Part of the charm of this event is Liberty Hall itself. This is essentially an art house cinema showing independent and foreign films while also presenting concerts and events. It’s also home to Liberty Hall Video, an honest-to-goodness video store that still has VHS! The original Liberty Hall dates back to 1854 and was named as such in 1856 because Present Abraham Lincoln once called Lawrence the “cradle of liberty”.
It was an opera house before showing its first film in 1924, The Canary Murder Case. It still has the same chandeliers, marble staircases and tile floors nearly 100 year later. It operated as The Jayhawk Theater from the 30s until the 50s before spending a couple of decades as a night club and disco. It was renovated in 1986 and is once again a prime spot of entertainment on the most eclectic street in Lawrence. You’ll find bookstores like The Dusty Bookshelf and The Raven next to restaurants and even a tarot card reader.
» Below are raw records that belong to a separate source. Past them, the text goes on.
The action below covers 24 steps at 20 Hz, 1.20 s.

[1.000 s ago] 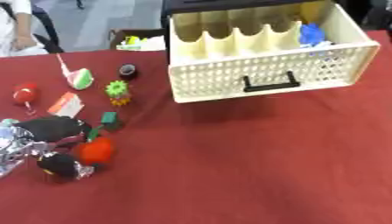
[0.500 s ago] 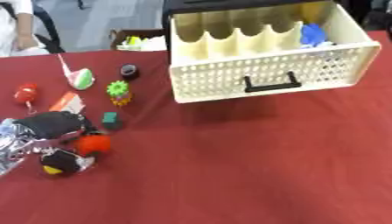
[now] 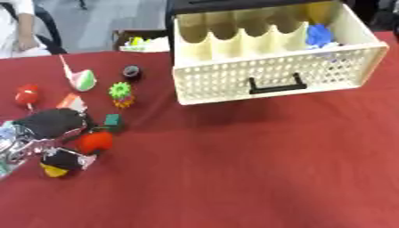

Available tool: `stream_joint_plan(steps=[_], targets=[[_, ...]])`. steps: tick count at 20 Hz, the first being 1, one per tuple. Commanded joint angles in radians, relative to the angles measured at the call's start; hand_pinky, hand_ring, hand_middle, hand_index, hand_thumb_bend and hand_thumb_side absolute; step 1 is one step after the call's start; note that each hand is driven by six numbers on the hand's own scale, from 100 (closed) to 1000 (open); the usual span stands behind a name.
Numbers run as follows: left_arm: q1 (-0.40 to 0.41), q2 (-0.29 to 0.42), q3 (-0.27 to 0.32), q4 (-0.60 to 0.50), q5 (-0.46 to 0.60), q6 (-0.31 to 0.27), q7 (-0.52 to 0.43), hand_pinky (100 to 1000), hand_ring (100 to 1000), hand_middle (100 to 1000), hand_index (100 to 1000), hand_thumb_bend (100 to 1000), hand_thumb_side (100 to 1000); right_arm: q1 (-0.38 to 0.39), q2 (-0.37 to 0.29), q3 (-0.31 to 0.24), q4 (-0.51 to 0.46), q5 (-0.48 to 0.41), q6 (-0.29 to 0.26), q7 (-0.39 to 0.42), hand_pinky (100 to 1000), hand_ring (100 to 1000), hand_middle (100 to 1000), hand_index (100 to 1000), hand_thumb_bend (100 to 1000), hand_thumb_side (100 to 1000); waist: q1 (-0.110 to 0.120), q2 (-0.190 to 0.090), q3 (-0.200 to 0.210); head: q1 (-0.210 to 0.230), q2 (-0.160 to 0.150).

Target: Pick up objects from table and place into drawer.

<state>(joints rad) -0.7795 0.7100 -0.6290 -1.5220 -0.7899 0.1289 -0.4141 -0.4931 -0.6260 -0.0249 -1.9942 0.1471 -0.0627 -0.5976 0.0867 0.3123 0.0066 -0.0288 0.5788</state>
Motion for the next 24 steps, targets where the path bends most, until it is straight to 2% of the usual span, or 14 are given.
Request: stream_joint_plan(steps=[1,11,19,24], targets=[[-0.018,0.032,0.028,-0.028,0.013,0.01,0.006,100,285,342,541,100,346,-0.012,-0.014,-0.012,-0.006,0.0,0.002,0.0,455,465,403,760,100,453,-0.003,-0.023,0.002,-0.002,-0.008],[-0.015,0.06,0.075,-0.14,0.075,0.072,-0.005,100,248,288,472,100,322,-0.012,-0.016,-0.012,-0.006,-0.001,0.003,0.002,455,466,404,757,100,454,0.0,-0.03,0.003,-0.014,-0.009],[-0.024,0.085,0.121,-0.244,0.104,0.103,-0.012,100,234,274,460,100,306,-0.013,-0.022,-0.014,-0.006,-0.006,0.005,-0.002,455,467,405,757,100,453,0.006,-0.04,0.004,-0.025,-0.008],[-0.059,0.094,0.161,-0.31,0.116,0.115,-0.019,100,228,268,456,100,291,-0.017,-0.025,-0.014,-0.006,-0.014,0.007,0.001,454,467,406,757,100,453,0.012,-0.045,0.004,-0.033,-0.005]])
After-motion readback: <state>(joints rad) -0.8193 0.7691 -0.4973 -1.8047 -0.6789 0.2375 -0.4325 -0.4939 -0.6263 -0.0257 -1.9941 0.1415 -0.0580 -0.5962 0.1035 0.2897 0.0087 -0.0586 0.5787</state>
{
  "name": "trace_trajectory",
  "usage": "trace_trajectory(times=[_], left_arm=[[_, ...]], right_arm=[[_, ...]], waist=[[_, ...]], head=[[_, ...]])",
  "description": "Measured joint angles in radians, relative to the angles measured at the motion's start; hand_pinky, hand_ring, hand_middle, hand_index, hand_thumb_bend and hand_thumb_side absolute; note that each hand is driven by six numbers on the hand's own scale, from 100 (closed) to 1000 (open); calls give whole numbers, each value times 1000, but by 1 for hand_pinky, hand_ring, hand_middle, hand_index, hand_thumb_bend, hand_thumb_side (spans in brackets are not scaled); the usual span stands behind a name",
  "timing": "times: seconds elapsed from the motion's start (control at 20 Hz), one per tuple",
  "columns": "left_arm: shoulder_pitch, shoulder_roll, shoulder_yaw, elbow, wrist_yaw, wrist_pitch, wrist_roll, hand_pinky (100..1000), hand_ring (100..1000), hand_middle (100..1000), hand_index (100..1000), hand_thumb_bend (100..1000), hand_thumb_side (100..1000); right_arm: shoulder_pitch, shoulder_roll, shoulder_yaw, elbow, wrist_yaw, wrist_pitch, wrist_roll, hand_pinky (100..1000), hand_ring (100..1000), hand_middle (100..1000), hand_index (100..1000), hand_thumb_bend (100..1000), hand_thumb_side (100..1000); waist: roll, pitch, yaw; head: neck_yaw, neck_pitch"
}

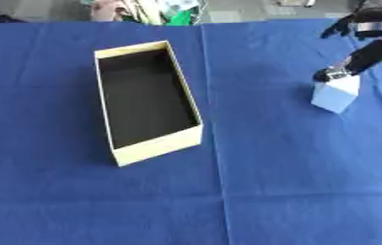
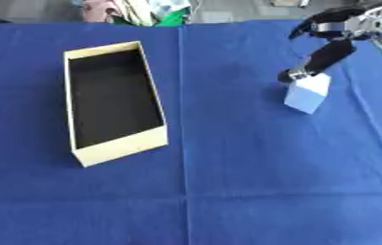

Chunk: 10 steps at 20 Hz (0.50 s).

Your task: Pick up objects on the table and place them in the box.

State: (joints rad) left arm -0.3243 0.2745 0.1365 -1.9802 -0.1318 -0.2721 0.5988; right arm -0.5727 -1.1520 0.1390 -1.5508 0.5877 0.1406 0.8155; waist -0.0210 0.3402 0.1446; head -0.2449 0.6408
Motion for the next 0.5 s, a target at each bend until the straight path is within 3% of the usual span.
trace_trajectory(times=[0.5], left_arm=[[1,0,0,0,0,0,0,471,685,635,728,100,695]], right_arm=[[97,-17,-47,-12,-71,27,-8,835,965,972,1000,521,717]], waist=[[0,1,-1]], head=[[5,0]])
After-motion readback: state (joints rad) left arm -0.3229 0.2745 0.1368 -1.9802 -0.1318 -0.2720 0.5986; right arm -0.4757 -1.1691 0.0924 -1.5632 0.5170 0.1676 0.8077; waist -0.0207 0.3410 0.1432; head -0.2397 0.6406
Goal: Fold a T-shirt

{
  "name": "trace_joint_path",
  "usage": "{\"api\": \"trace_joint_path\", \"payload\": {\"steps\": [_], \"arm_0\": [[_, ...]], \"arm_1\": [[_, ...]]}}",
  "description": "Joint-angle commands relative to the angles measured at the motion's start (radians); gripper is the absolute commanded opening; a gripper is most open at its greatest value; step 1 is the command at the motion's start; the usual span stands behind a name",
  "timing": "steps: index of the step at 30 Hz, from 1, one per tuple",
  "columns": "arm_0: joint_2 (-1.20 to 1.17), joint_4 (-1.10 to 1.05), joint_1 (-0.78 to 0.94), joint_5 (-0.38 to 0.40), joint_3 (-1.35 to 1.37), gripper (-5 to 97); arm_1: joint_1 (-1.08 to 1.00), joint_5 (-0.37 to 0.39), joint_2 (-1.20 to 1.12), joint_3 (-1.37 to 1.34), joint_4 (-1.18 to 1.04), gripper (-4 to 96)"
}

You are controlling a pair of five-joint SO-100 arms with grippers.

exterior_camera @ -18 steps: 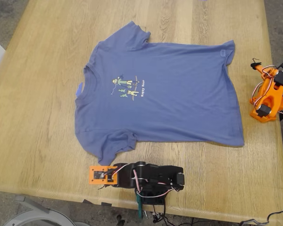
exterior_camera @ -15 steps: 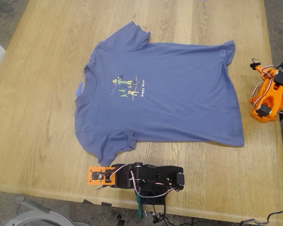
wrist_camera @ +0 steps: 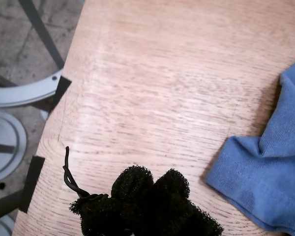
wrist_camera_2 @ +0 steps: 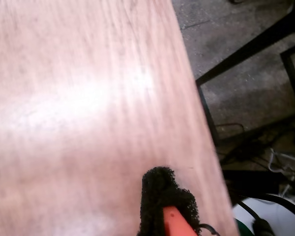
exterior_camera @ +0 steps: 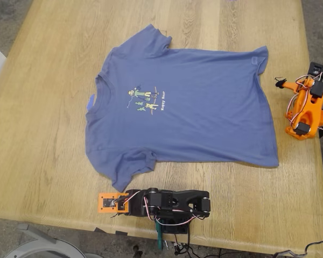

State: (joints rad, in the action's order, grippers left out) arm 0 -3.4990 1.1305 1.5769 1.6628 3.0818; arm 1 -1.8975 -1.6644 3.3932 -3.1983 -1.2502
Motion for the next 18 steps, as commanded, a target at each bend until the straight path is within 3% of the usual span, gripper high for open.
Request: {"api": "trace_joint_path", "payload": {"steps": [1,4,10,18], "arm_0": [[-0.114,0.015,-0.005,0.031,-0.017,0],[-0.114,0.034,-0.015,0.034,-0.017,0],[-0.112,0.094,-0.029,0.103,-0.017,0],[-0.112,0.094,-0.032,-0.028,-0.017,0]], "arm_1": [[-0.084,-0.009,0.011,-0.071,-0.003,66.5],[-0.221,-0.008,0.011,-0.071,-0.003,66.5],[-0.206,-0.006,0.011,-0.071,-0.003,66.5],[-0.094,-0.005,0.011,-0.072,-0.003,66.5]]}}
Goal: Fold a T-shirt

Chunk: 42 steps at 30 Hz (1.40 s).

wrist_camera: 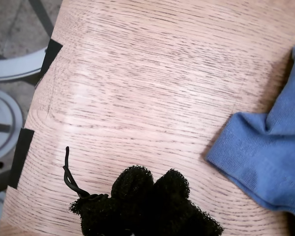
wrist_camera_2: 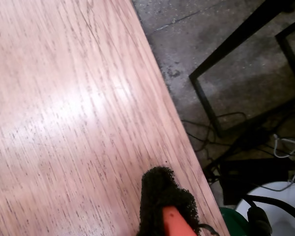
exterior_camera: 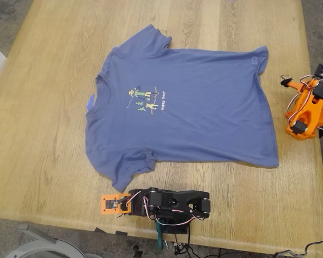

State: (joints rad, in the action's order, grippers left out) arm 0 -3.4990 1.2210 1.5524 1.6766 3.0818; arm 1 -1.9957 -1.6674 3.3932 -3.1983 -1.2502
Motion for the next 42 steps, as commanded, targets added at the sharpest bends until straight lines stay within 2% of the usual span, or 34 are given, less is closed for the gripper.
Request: {"api": "trace_joint_path", "payload": {"steps": [1,6,9,12,15,19,21,24,27,29,32,33,36,38,39,42], "arm_0": [[-0.112,0.003,-0.011,-0.055,-0.017,0],[-0.112,-0.009,-0.018,-0.104,-0.017,0],[-0.112,-0.02,-0.032,-0.086,-0.017,0],[-0.112,-0.061,-0.029,-0.15,-0.017,0],[-0.112,-0.061,-0.031,-0.153,-0.017,0],[-0.112,-0.063,-0.035,-0.196,-0.017,0],[-0.112,-0.063,-0.043,-0.196,-0.017,0],[-0.112,-0.063,-0.066,-0.213,-0.017,0],[-0.112,-0.063,-0.095,-0.224,-0.017,0],[-0.112,-0.069,-0.112,-0.232,-0.017,0],[-0.112,-0.132,-0.146,-0.229,-0.017,0],[-0.112,-0.158,-0.158,-0.227,-0.017,0],[-0.112,-0.219,-0.173,-0.262,-0.017,3],[-0.112,-0.261,-0.189,-0.244,-0.017,17],[-0.112,-0.276,-0.19,-0.241,-0.017,19],[-0.114,-0.322,-0.201,-0.212,-0.017,23]], "arm_1": [[0.012,-0.002,0.011,-0.072,-0.003,66.5],[0.057,0.003,0.011,-0.072,-0.003,66.5],[0.097,0.011,0.011,-0.072,-0.003,66.5],[0.16,0.002,0.009,-0.072,-0.003,66.5],[0.216,0.028,0.011,-0.072,-0.003,66.5],[0.21,-0.002,0.011,-0.072,-0.002,67.0],[0.173,-0.089,0.011,-0.072,0.015,76.9],[0.109,-0.23,0.011,-0.072,0.046,64.9],[0.029,-0.302,0.011,-0.072,0.06,61.0],[-0.02,-0.321,0.011,-0.072,0.063,49.2],[-0.003,-0.15,0.011,-0.072,0.06,33.4],[0.009,-0.164,0.011,-0.072,0.094,28.5],[-0.02,-0.156,0.011,-0.072,0.163,23.5],[-0.023,-0.143,0.011,-0.072,0.225,10.7],[-0.014,-0.107,0.011,-0.072,0.235,0.5],[0.002,-0.087,0.012,-0.071,0.273,0.1]]}}
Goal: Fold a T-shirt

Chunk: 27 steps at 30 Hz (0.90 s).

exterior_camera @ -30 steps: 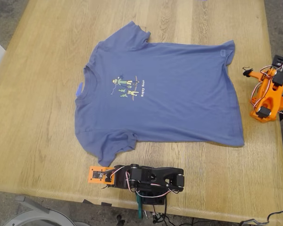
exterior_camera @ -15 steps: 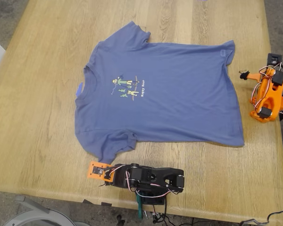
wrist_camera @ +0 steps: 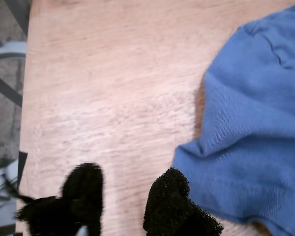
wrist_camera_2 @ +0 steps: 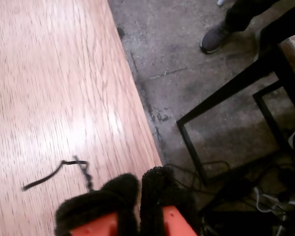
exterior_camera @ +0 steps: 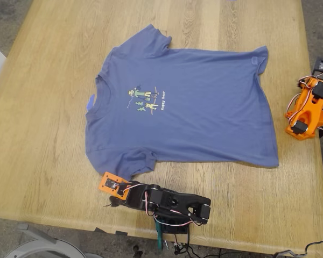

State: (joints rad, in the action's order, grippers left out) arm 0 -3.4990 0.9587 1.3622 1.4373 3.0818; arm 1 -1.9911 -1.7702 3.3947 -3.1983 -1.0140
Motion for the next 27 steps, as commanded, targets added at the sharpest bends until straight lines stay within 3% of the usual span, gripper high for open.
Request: {"api": "trace_joint_path", "payload": {"steps": [1,3,5,10,15,17,22,27], "arm_0": [[-0.114,-0.089,-0.012,0.046,-0.017,24],[-0.114,-0.144,-0.017,0.057,-0.017,24],[-0.114,-0.173,-0.025,0.061,-0.017,24],[-0.114,-0.282,-0.067,0.166,-0.017,21],[-0.112,-0.31,-0.106,0.183,-0.044,27],[-0.112,-0.252,-0.121,0.224,-0.075,33],[-0.091,-0.15,-0.213,0.233,-0.192,37],[0.166,-0.129,-0.27,0.233,-0.41,37]], "arm_1": [[0.003,0.025,0.011,-0.071,0.054,0.2],[0.02,0.029,0.011,-0.061,0.075,8.6],[0.04,0.035,0.011,-0.057,0.117,10.4],[-0.002,0.021,0.012,-0.051,0.27,22.6],[0.005,0.087,0.012,-0.025,0.377,31.2],[0.048,0.107,0.012,0.003,0.374,32.4],[0.218,0.141,0.012,0.097,0.36,30.9],[0.324,0.15,0.011,0.207,0.268,29.5]]}}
I had an amazing time and will certainly go back for more. I am anxious to experience my first Cinema Con Queso event. The crowd, which numbered more than 150, cheered at the right moments and booed when the villains deserved it. And there was a lot of laughter but out of pure enjoyment rather than ridicule. If you live in the Kansas City area, discover for yourself the joy of this event. For me, I have finally found a classic movie event where I know I’m going to become a regular attendee.